== Exercise data
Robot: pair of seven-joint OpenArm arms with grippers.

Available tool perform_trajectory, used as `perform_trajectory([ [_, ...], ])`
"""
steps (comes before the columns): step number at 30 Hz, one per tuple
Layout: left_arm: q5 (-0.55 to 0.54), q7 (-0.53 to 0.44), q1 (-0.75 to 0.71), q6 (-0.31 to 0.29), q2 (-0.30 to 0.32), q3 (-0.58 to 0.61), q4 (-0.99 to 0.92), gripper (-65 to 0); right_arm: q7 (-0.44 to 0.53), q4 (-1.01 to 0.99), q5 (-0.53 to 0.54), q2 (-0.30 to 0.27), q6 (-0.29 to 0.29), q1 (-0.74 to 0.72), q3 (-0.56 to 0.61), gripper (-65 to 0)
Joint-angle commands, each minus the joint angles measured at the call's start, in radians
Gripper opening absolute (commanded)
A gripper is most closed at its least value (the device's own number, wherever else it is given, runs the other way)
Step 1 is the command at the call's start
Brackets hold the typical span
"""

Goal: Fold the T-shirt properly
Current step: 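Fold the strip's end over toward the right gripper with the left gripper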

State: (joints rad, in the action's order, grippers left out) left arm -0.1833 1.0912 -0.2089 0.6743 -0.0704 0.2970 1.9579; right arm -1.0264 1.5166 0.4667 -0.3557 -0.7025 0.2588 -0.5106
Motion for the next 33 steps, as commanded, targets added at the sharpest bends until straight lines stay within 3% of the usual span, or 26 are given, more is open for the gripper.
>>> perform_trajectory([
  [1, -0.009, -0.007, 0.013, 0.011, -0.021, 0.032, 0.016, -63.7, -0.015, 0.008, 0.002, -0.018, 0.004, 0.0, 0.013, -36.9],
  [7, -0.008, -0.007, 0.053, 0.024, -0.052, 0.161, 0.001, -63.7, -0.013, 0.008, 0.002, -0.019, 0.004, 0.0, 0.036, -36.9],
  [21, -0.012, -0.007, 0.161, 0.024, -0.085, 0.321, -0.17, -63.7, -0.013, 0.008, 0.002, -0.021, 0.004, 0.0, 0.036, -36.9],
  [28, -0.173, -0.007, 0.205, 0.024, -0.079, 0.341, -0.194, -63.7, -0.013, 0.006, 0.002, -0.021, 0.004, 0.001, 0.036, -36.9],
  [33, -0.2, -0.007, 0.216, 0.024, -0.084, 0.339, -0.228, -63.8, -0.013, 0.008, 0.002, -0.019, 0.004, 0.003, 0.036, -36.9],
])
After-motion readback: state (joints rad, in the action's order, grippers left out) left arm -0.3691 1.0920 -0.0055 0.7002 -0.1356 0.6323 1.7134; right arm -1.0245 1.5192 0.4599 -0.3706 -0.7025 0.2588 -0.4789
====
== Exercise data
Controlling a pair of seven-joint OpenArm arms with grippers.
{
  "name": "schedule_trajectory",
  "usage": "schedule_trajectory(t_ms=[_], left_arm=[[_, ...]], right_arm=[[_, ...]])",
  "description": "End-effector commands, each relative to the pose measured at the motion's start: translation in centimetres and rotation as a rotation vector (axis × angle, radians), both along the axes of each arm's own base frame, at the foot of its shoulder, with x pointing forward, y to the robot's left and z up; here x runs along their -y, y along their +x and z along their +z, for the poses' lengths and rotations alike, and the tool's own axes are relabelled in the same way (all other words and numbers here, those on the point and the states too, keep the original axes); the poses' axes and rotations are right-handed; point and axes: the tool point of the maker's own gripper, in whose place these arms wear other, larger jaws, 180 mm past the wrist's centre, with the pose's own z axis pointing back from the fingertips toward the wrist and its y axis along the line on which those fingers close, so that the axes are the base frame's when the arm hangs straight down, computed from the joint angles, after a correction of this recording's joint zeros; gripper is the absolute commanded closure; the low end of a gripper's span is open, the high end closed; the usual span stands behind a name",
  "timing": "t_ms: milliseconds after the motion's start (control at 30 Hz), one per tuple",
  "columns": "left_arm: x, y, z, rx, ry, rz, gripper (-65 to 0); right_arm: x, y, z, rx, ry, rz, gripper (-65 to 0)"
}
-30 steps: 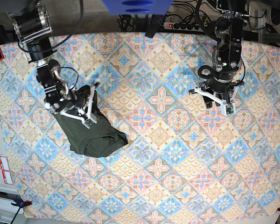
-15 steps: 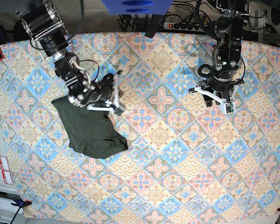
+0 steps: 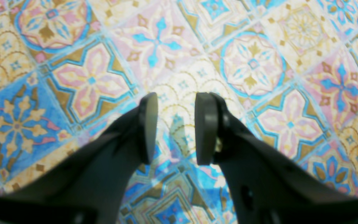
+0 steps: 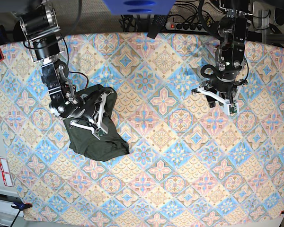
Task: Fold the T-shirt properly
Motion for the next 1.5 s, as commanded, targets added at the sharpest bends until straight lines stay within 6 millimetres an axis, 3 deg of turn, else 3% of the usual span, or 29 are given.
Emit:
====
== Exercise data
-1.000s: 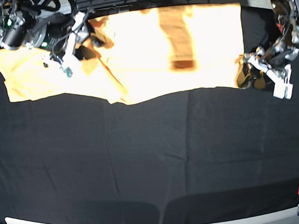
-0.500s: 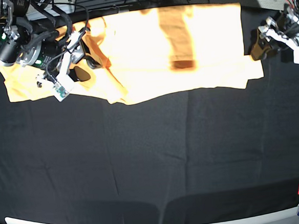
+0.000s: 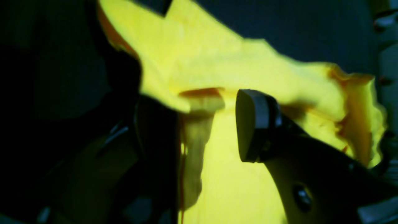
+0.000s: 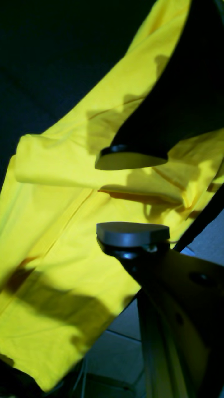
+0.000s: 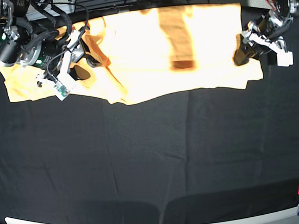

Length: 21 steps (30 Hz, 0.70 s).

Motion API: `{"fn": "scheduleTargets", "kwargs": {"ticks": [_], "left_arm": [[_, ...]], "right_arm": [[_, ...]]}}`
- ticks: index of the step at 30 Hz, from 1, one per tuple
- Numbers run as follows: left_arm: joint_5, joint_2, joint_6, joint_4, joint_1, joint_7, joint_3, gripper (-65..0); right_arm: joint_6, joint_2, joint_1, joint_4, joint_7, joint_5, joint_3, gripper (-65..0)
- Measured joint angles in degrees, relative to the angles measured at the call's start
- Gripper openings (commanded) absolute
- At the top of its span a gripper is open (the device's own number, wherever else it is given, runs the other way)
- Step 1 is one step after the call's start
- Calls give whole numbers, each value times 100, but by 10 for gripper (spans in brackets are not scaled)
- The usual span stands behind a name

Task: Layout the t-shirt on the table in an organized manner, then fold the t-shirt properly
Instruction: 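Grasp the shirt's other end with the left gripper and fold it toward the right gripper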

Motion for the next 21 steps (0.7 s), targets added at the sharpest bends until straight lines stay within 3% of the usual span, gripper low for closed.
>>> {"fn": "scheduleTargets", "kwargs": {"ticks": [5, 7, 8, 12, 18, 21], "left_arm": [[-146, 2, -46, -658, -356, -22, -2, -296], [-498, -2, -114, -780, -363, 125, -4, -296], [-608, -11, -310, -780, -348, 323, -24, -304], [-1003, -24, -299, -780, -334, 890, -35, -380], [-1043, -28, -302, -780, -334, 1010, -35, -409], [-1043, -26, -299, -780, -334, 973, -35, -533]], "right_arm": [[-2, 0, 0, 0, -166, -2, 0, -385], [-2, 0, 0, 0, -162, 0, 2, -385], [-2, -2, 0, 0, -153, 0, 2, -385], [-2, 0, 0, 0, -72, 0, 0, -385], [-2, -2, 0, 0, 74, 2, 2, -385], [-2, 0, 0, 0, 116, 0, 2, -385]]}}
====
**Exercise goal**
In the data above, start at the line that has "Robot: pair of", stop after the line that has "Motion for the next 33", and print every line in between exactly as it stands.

**Written answer**
Robot: pair of seven-joint OpenArm arms with grippers.

Available tool perform_trajectory, used as `perform_trajectory([ [_, ...], ])`
"""
steps (comes before the columns): step number at 30 Hz, one per tuple
Layout: left_arm: q5 (-0.55 to 0.54), q7 (-0.53 to 0.44), q1 (-0.75 to 0.71), q6 (-0.31 to 0.29), q2 (-0.30 to 0.32), q3 (-0.58 to 0.61), q4 (-0.99 to 0.92), gripper (-65 to 0); right_arm: q7 (-0.44 to 0.53), q4 (-1.01 to 0.99), q5 (-0.53 to 0.54), q2 (-0.30 to 0.27), q6 (-0.29 to 0.29), q1 (-0.74 to 0.72), q3 (-0.56 to 0.61), gripper (-65 to 0)
Joint-angle commands, each minus the joint angles measured at the call's start, in radians
Gripper opening absolute (commanded)
A gripper is most closed at its least value (the device's own number, wherever else it is given, runs the other way)
Step 1 is the command at the call's start
Brackets hold the typical span
"""

Goal: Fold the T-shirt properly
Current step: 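Fold the strip's end over toward the right gripper with the left gripper
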
State: (joints rad, in the action's order, grippers left out) left arm -0.1833 1.0912 -0.2089 0.6743 -0.0704 0.2970 1.9579; right arm -1.0264 1.5166 0.4667 -0.3557 -0.7025 0.2588 -0.5106
Motion for the next 33 steps, as commanded, targets added at the sharpest bends until straight lines stay within 3% of the usual span, or 26 are given, more is open for the gripper.

This concludes the answer to the exercise.